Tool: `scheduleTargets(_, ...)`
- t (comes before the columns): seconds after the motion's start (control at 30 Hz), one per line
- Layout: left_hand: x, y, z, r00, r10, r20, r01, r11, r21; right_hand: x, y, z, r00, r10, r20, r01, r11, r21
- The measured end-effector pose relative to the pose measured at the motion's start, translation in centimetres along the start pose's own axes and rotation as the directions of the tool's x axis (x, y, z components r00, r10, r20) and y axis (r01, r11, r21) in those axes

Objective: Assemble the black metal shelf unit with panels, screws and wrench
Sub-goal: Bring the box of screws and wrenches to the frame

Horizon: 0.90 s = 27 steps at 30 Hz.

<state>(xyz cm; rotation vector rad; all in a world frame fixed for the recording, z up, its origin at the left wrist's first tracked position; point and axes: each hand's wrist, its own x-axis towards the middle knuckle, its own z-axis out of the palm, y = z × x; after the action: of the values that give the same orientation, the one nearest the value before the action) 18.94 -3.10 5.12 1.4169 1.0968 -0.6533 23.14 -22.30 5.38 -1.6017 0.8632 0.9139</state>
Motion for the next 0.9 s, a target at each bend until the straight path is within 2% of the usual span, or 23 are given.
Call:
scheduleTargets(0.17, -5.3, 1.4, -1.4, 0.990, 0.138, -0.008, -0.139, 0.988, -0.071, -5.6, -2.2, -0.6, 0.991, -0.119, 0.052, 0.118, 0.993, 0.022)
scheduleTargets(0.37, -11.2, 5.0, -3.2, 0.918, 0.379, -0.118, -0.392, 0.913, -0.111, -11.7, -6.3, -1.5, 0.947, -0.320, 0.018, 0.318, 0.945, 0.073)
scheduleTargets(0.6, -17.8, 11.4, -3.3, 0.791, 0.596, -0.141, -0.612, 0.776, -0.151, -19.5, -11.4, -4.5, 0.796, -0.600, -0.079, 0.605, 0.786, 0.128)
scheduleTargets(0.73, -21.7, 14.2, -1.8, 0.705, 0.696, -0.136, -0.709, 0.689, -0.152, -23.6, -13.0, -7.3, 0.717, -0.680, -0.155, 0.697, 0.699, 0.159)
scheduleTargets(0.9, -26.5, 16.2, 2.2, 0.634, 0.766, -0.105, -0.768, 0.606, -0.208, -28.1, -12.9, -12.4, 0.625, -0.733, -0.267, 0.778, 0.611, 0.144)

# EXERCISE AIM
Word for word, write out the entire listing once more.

# YOUR RESPONSE
Tool: `scheduleTargets(_, ...)`
- t (comes before the columns): seconds after the motion's start (control at 30 Hz), one per line
- Layout: left_hand: x, y, z, r00, r10, r20, r01, r11, r21; right_hand: x, y, z, r00, r10, r20, r01, r11, r21
- The measured end-effector pose relative to the pose measured at the motion's start, translation in centimetres along the start pose's own axes and rotation as the directions of the tool's x axis (x, y, z components r00, r10, r20) and y axis (r01, r11, r21) in those axes

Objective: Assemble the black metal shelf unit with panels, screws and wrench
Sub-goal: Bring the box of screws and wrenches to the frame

Horizon: 0.90 s = 27 steps at 30 Hz.

<state>(xyz cm; rotation vector rad; all in a world frame fixed for the recording, z up, its origin at the left wrist's first tracked position; point and axes: each hand's wrist, its own x-axis towards the middle knuckle, its own z-axis out of the palm, y = z × x; after the action: of the values that give the same orientation, the one nearest the value before the action) 18.94 -3.10 5.12 1.4169 1.0968 -0.6533 23.14 -22.30 5.38 -1.6017 0.8632 0.9139</state>
Motion for the next 0.9 s, a target at each bend until the straight path is within 2% of the usual span, or 23 are given.
Call:
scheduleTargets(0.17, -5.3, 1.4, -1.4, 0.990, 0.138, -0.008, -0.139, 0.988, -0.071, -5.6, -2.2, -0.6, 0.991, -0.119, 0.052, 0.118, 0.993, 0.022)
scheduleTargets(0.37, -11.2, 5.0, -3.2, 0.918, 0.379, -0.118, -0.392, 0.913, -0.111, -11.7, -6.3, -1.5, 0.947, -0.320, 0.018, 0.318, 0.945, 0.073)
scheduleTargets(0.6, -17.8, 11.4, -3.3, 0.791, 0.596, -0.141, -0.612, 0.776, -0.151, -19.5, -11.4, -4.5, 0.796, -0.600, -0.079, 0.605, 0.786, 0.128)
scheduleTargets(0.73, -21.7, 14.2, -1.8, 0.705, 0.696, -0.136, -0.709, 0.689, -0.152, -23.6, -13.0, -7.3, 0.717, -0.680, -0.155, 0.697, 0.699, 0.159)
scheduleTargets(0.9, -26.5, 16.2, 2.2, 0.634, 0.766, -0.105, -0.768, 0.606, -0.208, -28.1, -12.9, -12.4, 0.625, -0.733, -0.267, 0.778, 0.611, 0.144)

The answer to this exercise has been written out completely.